Eis que um dia desses, obedecendo tacitamente a um impulso orgânico superior, resultante do endiabrado diabetes, acordei, e, ainda sonolento, automaticamente olhei as horas, estampadas, coloridas, no relógio digital postado perto da minha rede. No lusco-fusco reinante, tive dificuldades em enxergar bem o que este senhor do tempo cavalheirescamente me dizia. Aproximei-me mais um pouco e observei melhor os números mágicos que filtravam as horas sem parar. Se ele não estivesse enganado - e eu olhado realmente direito - faltava um minuto para as quatro da manhã. E foi aí, nesse exato momento, que eu ouvi um leve som, vindo do jardim, comedido, abafado, como se propositadamente não quisesse chamar a atenção ou ser notado, lembrando um longínquo e exótico canto de passarinho. Intrigado, apurei melhor os velhos ouvidos na tentativa infrutífera de identificar o que realmente seria aquilo.


Sem fazer barulho algum, abri devagarzinho, de par em par, a janela do quarto, recebendo, de boas-vindas, da irmã madrugada, uma gelada lufada de vento marinho no rosto - e pus-me completamente à escuta. Passados alguns minutos de curiosa espera, um pungente e melodioso trinado adejou suavemente o ar, como se fora uma feliz e bela borboleta, rompendo definitivamente o casulo do angustiante silêncio que se fazia. Mas, como podia ser isso, pensei teimosamente, se, despreocupada do mundo, a alvorada galopava toda prosa e encontrava-se ainda distante?


E deveras aconteceu! Como se pedisse desculpas diretamente a mim, exigente espectador, timidamente o solista mais novo daquela espetacular orquestra plumada iniciou de vez o seu show particular. Naquele instante, sozinho no palco, na copa mais alta da palmeira, o seu tempo de árduo – e raro - aprendizado fez toda diferença.Jascha Heifetz, exímio violinista russo, inscrito no panteão da glória ao lado de Paganini, certamente aprovaria com louvor sua brilhante performance.
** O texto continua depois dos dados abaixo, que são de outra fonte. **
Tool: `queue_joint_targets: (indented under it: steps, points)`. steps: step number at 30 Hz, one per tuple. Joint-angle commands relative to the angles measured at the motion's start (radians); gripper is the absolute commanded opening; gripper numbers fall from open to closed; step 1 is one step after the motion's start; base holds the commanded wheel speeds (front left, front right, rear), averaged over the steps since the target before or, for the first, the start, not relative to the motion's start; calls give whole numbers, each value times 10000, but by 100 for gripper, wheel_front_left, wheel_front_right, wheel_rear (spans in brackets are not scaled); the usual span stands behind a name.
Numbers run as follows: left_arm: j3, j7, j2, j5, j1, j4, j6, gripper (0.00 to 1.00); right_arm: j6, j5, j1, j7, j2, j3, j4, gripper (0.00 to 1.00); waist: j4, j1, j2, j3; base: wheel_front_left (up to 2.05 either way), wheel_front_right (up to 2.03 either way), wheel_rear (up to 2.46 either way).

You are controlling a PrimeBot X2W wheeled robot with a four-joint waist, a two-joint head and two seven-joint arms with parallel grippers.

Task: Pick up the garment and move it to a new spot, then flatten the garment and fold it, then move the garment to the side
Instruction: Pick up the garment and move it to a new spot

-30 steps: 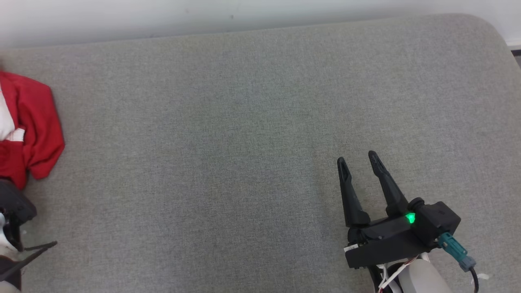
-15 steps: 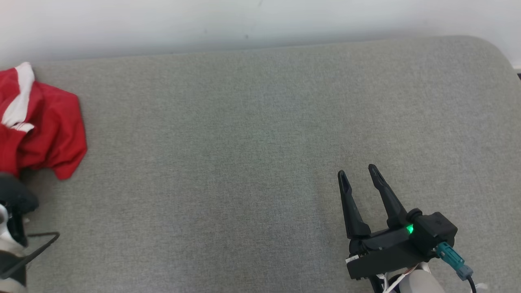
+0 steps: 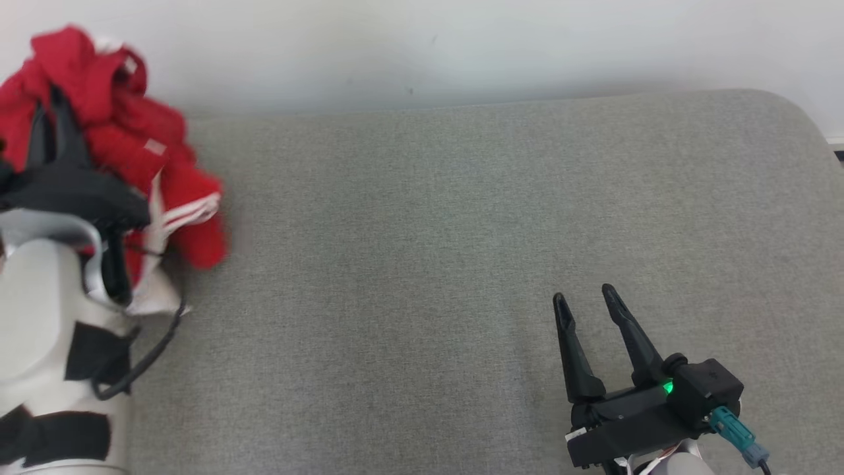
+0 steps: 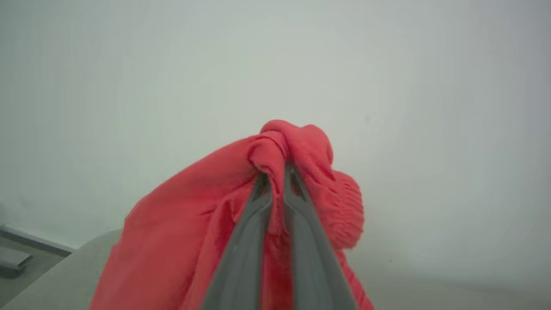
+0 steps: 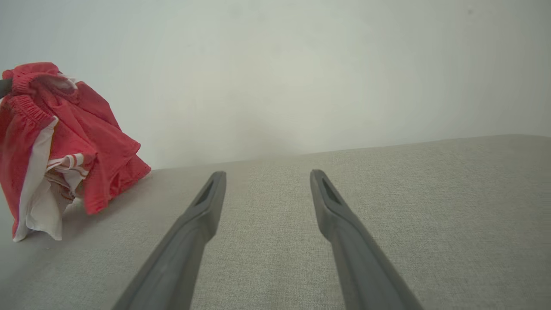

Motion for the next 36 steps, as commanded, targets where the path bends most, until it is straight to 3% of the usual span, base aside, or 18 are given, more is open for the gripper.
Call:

As notas musicais, benfazejas, puras, envolventes, vindas do céu, vibraram alegremente nos meus tímpanos e me diziam, sussurrantes, todavia com todas as letras do alfabeto, que, apesar de tudo, a vida era extremamente bela!


Despertados bravamente pelo glorioso artista que saudava magnificamente o dia que estava preste a raiar, os demais membros daquela magistral sinfônica alada, que me embala cotidianamente os sonhos perdidos de criança, postaram-se rapidamente em seus respectivos lugares e resolveram também aderir ao grandioso musical. Nunca vi tanta harmonia e tanta dedicação e tanto zelo em uma única apresentação! Nenhum musicista no mundo inteiro seria tão genial quanto se comportara o novato solista! Quando percebi, um riacho borbulhante de pequenas lágrimas corria ligeiro pelos sulcos profundos de minha face – e o sol já branquejava aquela abençoada manhã.
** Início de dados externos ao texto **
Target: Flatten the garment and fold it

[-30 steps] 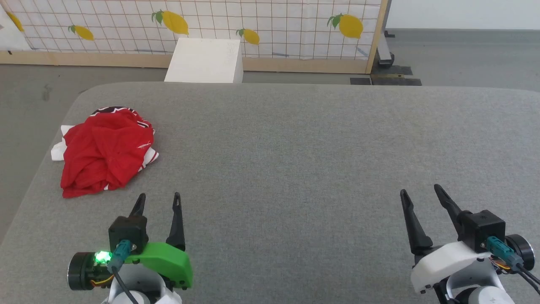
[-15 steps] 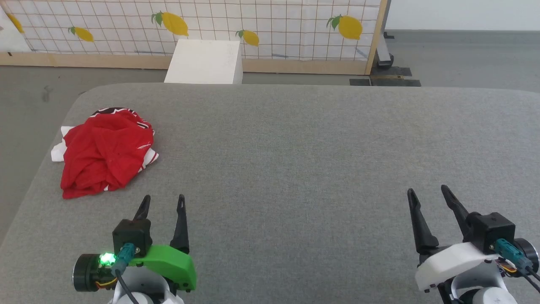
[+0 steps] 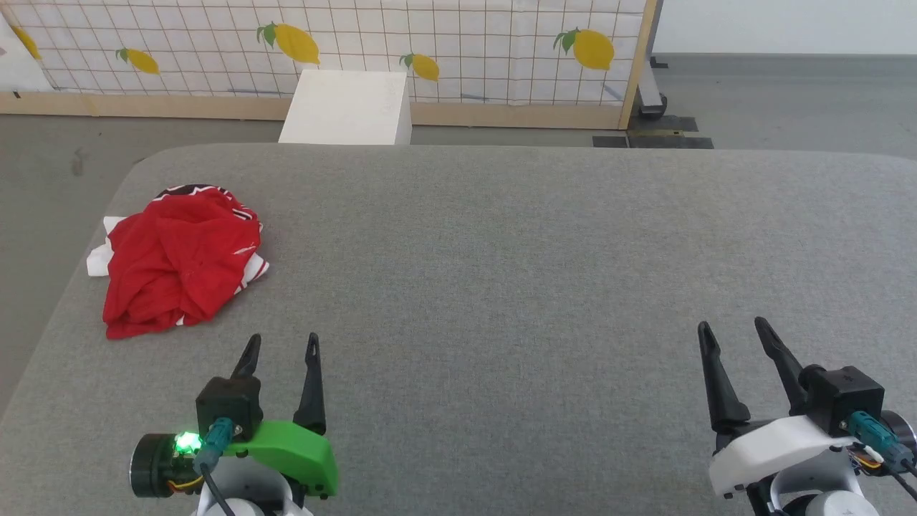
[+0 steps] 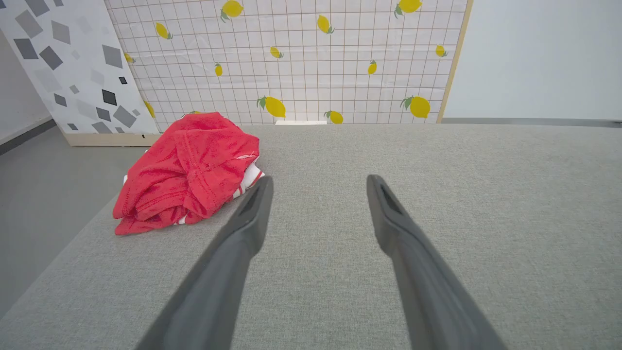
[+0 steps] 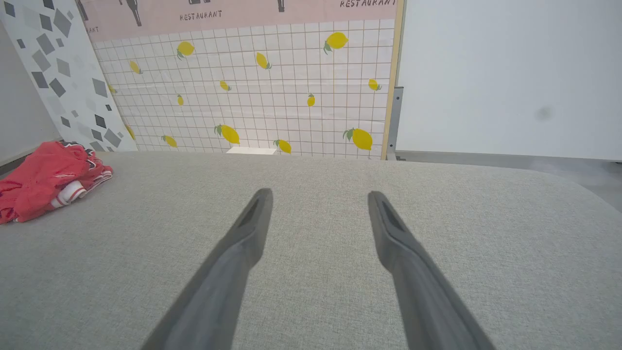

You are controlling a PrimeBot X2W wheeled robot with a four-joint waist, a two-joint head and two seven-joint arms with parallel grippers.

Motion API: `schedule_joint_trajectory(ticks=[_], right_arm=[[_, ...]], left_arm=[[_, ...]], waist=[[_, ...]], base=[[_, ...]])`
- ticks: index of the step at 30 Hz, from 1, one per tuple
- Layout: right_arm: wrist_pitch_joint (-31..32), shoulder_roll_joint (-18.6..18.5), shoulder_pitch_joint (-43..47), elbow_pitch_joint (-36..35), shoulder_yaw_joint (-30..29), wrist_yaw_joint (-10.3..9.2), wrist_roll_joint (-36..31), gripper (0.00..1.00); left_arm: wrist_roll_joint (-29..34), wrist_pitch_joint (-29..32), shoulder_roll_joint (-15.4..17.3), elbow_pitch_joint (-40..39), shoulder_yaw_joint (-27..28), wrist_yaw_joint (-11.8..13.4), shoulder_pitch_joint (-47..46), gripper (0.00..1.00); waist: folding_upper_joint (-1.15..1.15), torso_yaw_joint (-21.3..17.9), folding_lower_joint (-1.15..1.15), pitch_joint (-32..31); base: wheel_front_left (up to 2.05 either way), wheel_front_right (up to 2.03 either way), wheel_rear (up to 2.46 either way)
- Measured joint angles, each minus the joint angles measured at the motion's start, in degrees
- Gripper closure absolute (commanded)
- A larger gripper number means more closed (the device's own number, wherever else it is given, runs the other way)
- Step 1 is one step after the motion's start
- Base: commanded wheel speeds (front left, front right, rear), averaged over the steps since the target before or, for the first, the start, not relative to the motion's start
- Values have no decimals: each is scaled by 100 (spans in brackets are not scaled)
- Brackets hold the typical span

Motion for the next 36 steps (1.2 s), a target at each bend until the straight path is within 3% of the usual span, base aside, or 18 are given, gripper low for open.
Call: schedule_joint_trajectory(ticks=[36], right_arm=[[-435, 1, 39, 314, -200, 0, 405, 0]], left_arm=[[-198, -446, -1, 330, -175, 0, 1, 0]], waist=[[0, -14, 0, -72]], base=[[0, 0, 0]])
Dizem que a pressa não faz a perfeição. Isto é fato! Pelo menos, no que me diz respeito, até aquele sublime momento da estreia avassaladora do meu agoniado amiguinho emplumado. Assim como eu, sabe-se lá se o seu relógio biológico não está com algum problema, fazendo com que ele não durma o suficiente, e inadvertidamente esteja a confundir a hora do início do espetáculo matinal da Mãe Natureza. Ou será que ele malandramente anda arreando asa para uma charmosa colega de profissão e não quer perder tempo algum em cortejá-la, digamos, de forma mais poética e veemente?


Seja como for, bendito seja Deus Onipotente, Criador do Universo, que, na sua infinita sabedoria e misericórdia, dá, a cada uma de suas criaturas, dons diversos – e inigualáveis!